So this one hurts, in more ways than one.

It was a nice match-up through five rounds, virtually even on the cards. Davis was doing all his incendiary speed + power business, as expected, and Santa Cruz, moving up to lightweight, was withstanding Davis’s assault and trying to drown Davis in his own.

Looking back, you wince a little at what Santa Cruz said beforehand.

“Tank Davis is strong the first five rounds. I know he’s also dangerous in every round, but I think the more dangerous rounds will be 1-6 where he will have the most power,” Santa Cruz said.

Oof. It’s like he predicted his own demise, just outside the safest zone. What was happening in the 6th round: Davis was really letting Santa Cruz have it. Santa Cruz, seemingly of the mind that he needed to back Davis off, began trading.

Davis had landed plenty of beautiful counter left uppercuts to that point in the fight, and Santa Cruz took them well. (It was a good year for counter left uppercuts generating KO of the Year candidates.) With this one, though, the determinative one, Santa Cruz was in the middle of winging wide punches, as if driven wild by desperation to make Davis leave him alone. His head dipped down, exposed. Goodbye, withstandingness.
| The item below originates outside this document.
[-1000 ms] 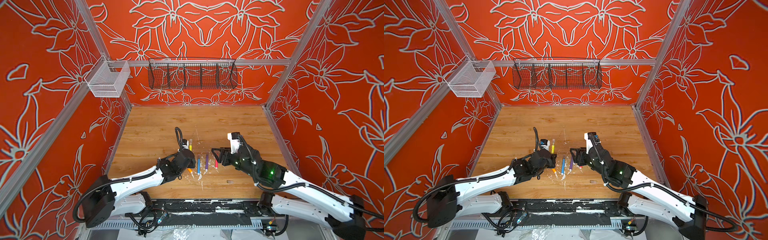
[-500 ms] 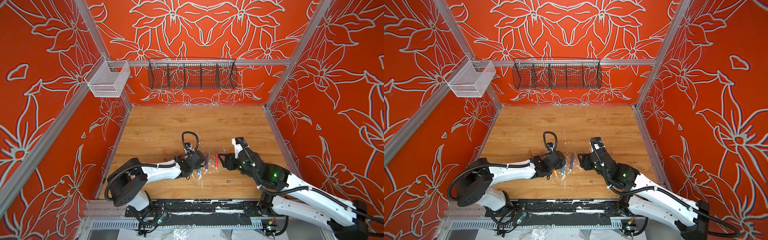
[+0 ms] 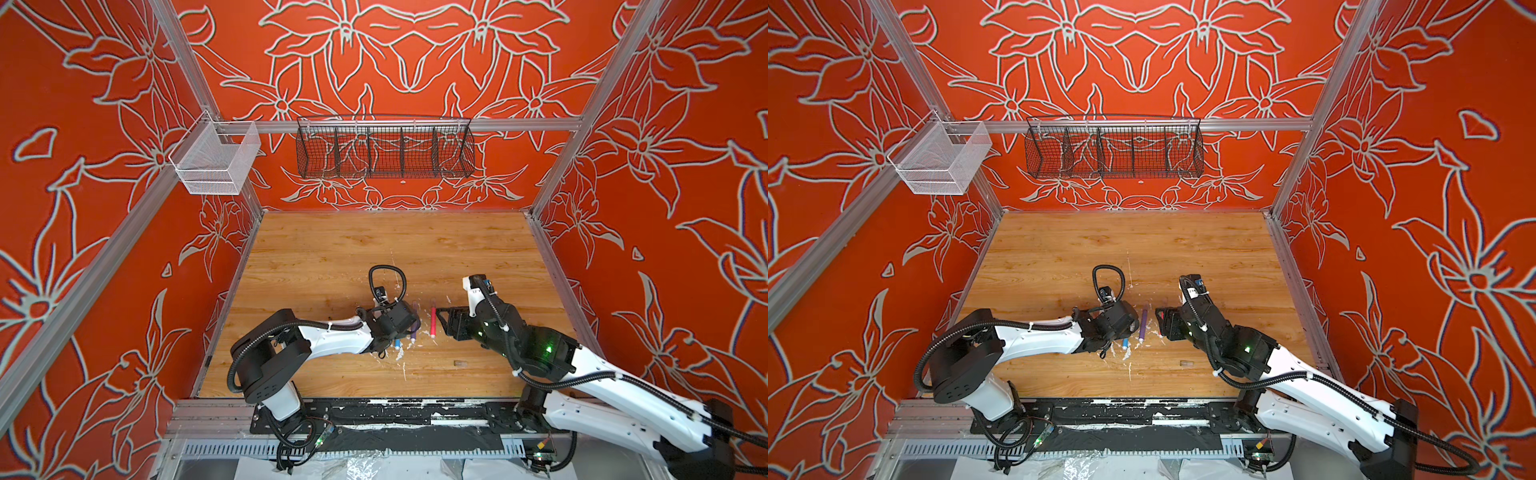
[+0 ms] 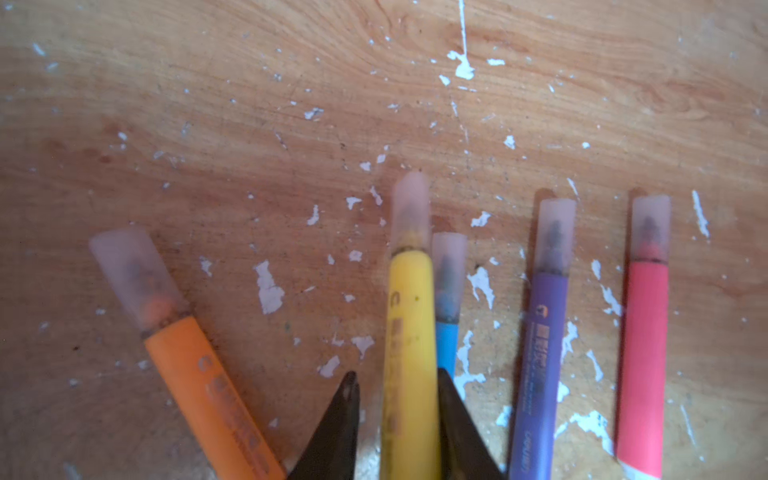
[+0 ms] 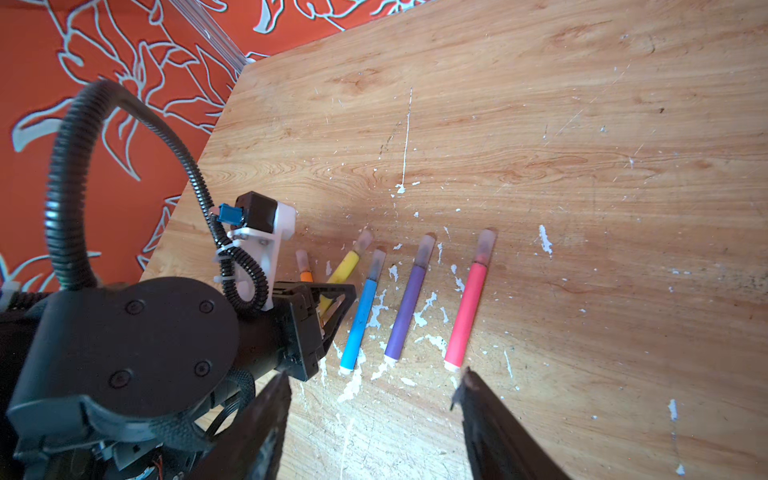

The knockout was all the more impressive for the fact that, before the moment Davis delivered it, Santa Cruz had no record of even being off his feet as a pro.

Sometimes, reluctantly, you have to stand back from the part of your brain that doesn’t want to give credit where it’s due and say, “Hey, man. Nice shot.”

(Gervonta Davis, left, Leo Santa Cruz, right; credit: Esther Lin, Showtime)

About Tim Starks

Tim is the founder of The Queensberry Rules and co-founder of The Transnational Boxing Rankings Board (http://www.tbrb.org). He lives in Washington, D.C. He has written for the Guardian, Economist, New Republic, Chicago Tribune and more.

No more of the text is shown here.